Living in Seattle means I don’t often get over the Olympic Mountains. For whatever reason the stars aligned this spring and I not only did my first solo hike in the Olympics, but I also went on a killer camping trip to the Hoh Rainforest. We hiked the Hoh River Trail to the Happy Four Shelter campsite, about 6 miles, to spend the night sleeping next to the calming sounds of the Hoh River. This Washington rainforest is an incredible sight in the springtime when everything is at its most green. Clovers the size of your hand, rushing waterfalls and really, really big trees make the Hoh River Trail a surreal place.
We left Seattle Friday evening and took the Edmonds-to-Kingston ferry. We arrived late at our car-camping site, but sit were able to score a nice spot at Sequim Bay State Park near the boat launch. The night was filled with stars in the sky and bioluminescence in the water. It made for quite the beautiful night, followed by a fantastic, classic, northwest foggy morning. What was once a clear view across the water turned into a cloud of white mist that was gorgeous in its own eerie way.
After breakfast we continue our trip westward to the Olympic National Park welcome center. We got a pass and registered for our spot on the trail, then continued the drive to the coast. You have to drive all the way to the ocean to get to the Hoh River Trail entrance, but the drive is beautiful and you have the option of stopping at one of Washington’s most famous beaches—Ruby Beach—on the way in or out.
The Hoh River Trail is a 32.8 mile trail with a number of campsites and points of interest along the way. The trail is varied, but suitable for most all ages as it doesn’t seem to have much elevation. However, should you be looking to hike in further I’d definitely suggest doing some more research. We went about 3 miles to Tom Creek, but found many of the good campsites to be taken. We had some energy to burn still, so we kept hiking to the 5.7 mile mark where Happy Four Shelter is. Those that are there for a good day hike normally go 4 miles in to the waterfall and turn around, so traffic lightens up quite a bit after that. Happy Four, or as we called it “Happy Hour” was a great little riverfront area with a number of campsites spaced out moderately.
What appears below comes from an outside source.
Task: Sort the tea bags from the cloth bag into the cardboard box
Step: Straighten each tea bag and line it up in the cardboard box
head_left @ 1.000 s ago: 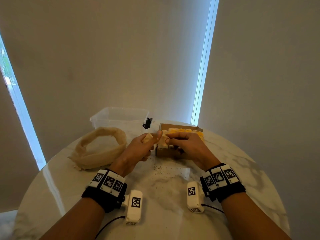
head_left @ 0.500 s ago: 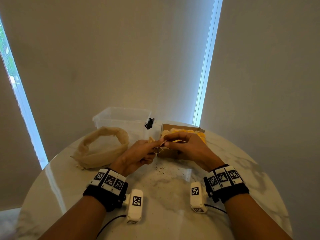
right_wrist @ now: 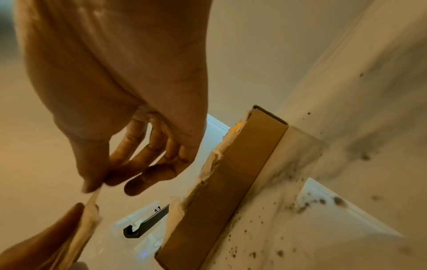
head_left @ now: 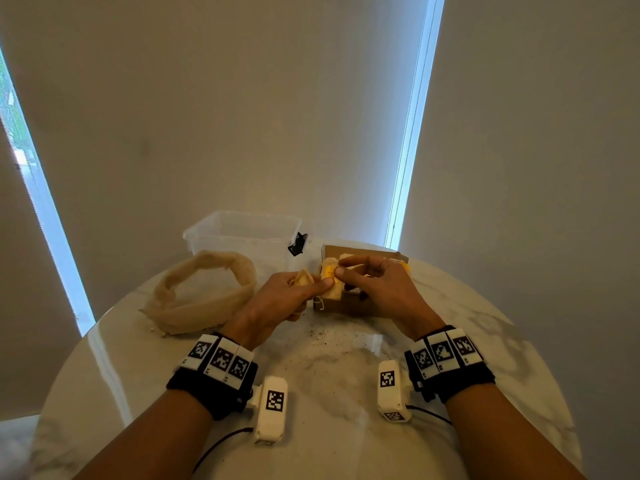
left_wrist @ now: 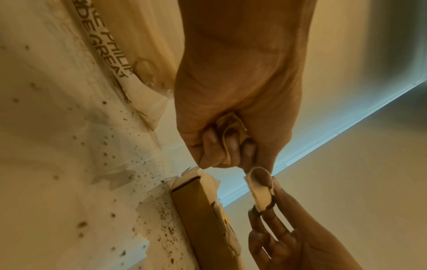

It was a fun night of campfire food, bourbon and chats by the campfire. Surprisingly it wasn’t too cold at night for a mid-April night as we lucked out with an uncharacteristically sunny day to hike in. The morning hike back to the parking lot was cooler, but we did spot an group of elk about 10 minutes before we arrived back at the trailhead. I spent most of the hike back looking for a 4-leaf clover (the clovers in the rainforest are the size of your palm by the way), which I finally spotted after at least an hour and a half of looking at the ground. They DO exist! A perfect way to end an awesome camping trip.